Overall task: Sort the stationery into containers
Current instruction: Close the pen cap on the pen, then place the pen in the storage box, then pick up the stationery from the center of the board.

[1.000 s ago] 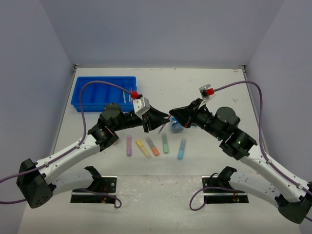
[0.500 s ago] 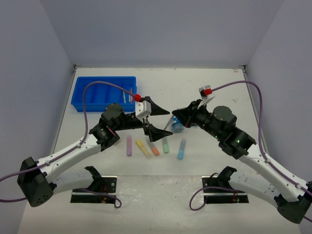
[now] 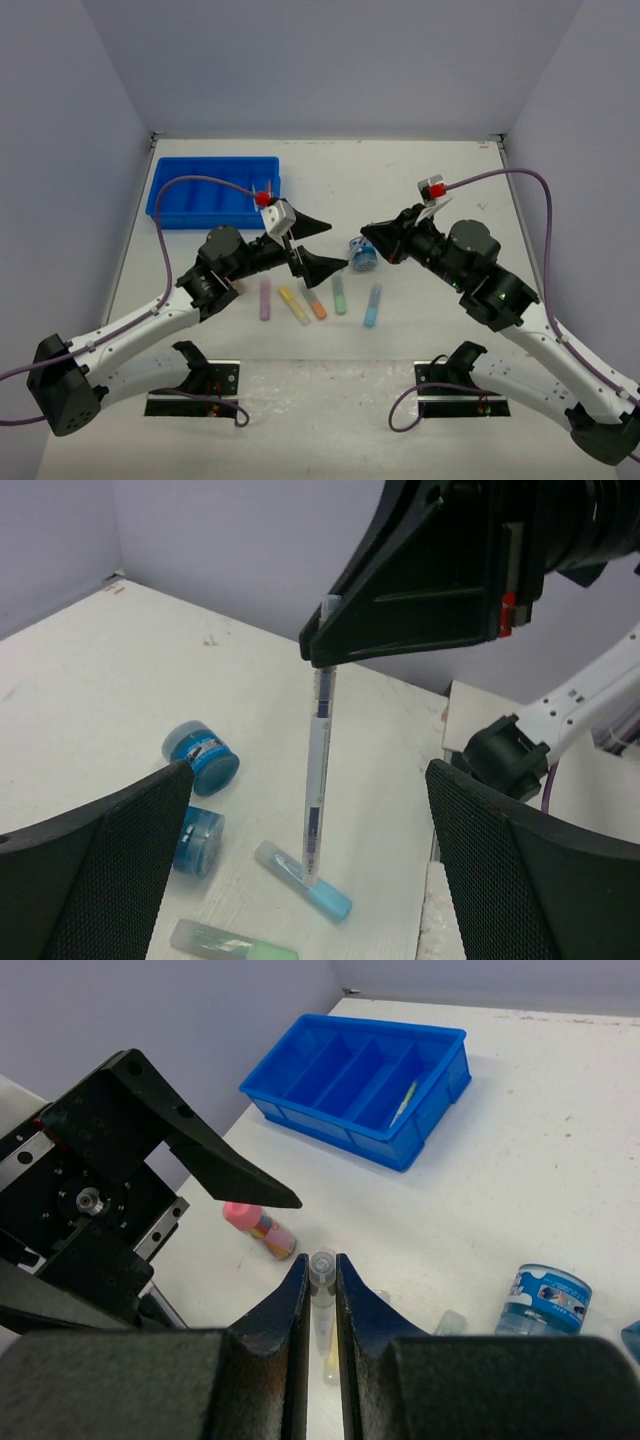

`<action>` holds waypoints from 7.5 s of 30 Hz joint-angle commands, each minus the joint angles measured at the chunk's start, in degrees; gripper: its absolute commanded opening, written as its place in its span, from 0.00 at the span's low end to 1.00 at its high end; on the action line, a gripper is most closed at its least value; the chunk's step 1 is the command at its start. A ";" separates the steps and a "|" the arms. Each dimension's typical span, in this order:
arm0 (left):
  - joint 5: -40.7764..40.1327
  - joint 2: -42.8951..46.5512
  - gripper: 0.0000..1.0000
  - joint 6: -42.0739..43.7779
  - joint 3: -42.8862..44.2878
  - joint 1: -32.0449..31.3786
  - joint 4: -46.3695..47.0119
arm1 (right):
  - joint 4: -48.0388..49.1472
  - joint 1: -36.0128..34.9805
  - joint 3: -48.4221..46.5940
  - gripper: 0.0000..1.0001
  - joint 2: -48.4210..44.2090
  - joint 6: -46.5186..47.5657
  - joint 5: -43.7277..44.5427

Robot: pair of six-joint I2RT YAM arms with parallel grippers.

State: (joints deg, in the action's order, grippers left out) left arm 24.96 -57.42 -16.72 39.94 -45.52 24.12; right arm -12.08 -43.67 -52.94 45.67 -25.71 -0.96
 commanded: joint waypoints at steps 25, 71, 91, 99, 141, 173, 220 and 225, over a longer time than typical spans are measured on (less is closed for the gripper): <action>11.64 -11.43 0.12 1.42 7.71 -1.22 1.28 | -2.37 0.52 -9.39 0.00 4.75 1.84 -11.01; 11.89 -3.80 0.00 -4.31 -0.07 1.45 13.29 | 3.39 0.77 0.98 0.46 7.26 -1.32 -12.02; 11.09 -6.98 0.00 -5.18 0.12 1.40 10.30 | -5.35 3.95 -16.90 0.64 8.44 4.44 -14.81; -10.22 -10.43 0.00 -4.58 8.69 2.83 -6.63 | -5.80 5.30 -15.25 0.78 3.66 5.03 1.63; -28.14 -52.76 0.54 1.47 44.15 30.43 -38.35 | -12.18 9.48 -10.02 0.99 7.79 6.84 9.72; -23.19 -3.63 1.00 -10.87 13.72 21.30 -31.32 | -21.18 19.94 -11.04 0.94 47.75 -19.35 24.67; 20.45 -13.06 0.98 -27.42 9.63 9.83 8.33 | 5.10 2.28 0.55 0.00 4.69 19.90 -22.75; 20.20 -14.23 0.83 -24.55 10.59 9.11 3.67 | 5.16 2.28 0.12 0.00 4.23 20.30 -21.78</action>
State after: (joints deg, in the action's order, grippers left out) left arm 43.78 -70.94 -43.81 49.35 -35.90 29.05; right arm -10.55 -41.15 -49.28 51.13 -6.83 -21.98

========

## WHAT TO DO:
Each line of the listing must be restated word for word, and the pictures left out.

## WRITTEN RESPONSE:
Overall task: Sort the stationery into containers
Current instruction: Close the pen cap on the pen, then place the pen in the storage box, then pick up the stationery from the center of the board.

[1.000 s ago] 
[0.500 s ago] 
[now] 

`<action>` holds waypoints from 7.5 s of 30 Hz joint-angle commands, each minus the joint angles measured at the chunk's start, in degrees; gripper: its absolute commanded opening, written as its place in its span, from 0.00 at the span's low end to 1.00 at its high end; on the action line, a gripper is most closed at its least value; the chunk's step 1 is the command at its start. A ";" separates the steps and a "|" the arms. Each dimension's typical span, in this order:
arm0 (left):
  - joint 5: -40.7764..40.1327
  - joint 2: -42.8951..46.5512
  - gripper: 0.0000..1.0000
  - joint 6: -42.0739..43.7779
  - joint 3: -42.8862..44.2878
  - joint 1: -32.0449..31.3786
  - joint 4: -46.3695..47.0119
arm1 (right):
  - joint 4: -48.0388..49.1472
  - joint 1: -36.0128..34.9805
  - joint 3: -48.4221..46.5940
  - gripper: 0.0000..1.0001
  - joint 2: -48.4210..44.2090
  - joint 6: -46.5186..47.5657
  - joint 5: -43.7277..44.5427

Robot: pair of six-joint I2RT YAM arms with parallel grippers.

State: (joints deg, in the action's order, grippers left out) left arm 24.96 -57.42 -16.72 39.94 -45.52 24.12; right arm -12.08 -43.67 -52.94 45.67 -25.71 -0.96
 commanded: joint waypoints at steps 25, 71, 91, 99, 141, 173, 220 and 225, over a longer time than typical spans are measured on (less is closed for the gripper): <action>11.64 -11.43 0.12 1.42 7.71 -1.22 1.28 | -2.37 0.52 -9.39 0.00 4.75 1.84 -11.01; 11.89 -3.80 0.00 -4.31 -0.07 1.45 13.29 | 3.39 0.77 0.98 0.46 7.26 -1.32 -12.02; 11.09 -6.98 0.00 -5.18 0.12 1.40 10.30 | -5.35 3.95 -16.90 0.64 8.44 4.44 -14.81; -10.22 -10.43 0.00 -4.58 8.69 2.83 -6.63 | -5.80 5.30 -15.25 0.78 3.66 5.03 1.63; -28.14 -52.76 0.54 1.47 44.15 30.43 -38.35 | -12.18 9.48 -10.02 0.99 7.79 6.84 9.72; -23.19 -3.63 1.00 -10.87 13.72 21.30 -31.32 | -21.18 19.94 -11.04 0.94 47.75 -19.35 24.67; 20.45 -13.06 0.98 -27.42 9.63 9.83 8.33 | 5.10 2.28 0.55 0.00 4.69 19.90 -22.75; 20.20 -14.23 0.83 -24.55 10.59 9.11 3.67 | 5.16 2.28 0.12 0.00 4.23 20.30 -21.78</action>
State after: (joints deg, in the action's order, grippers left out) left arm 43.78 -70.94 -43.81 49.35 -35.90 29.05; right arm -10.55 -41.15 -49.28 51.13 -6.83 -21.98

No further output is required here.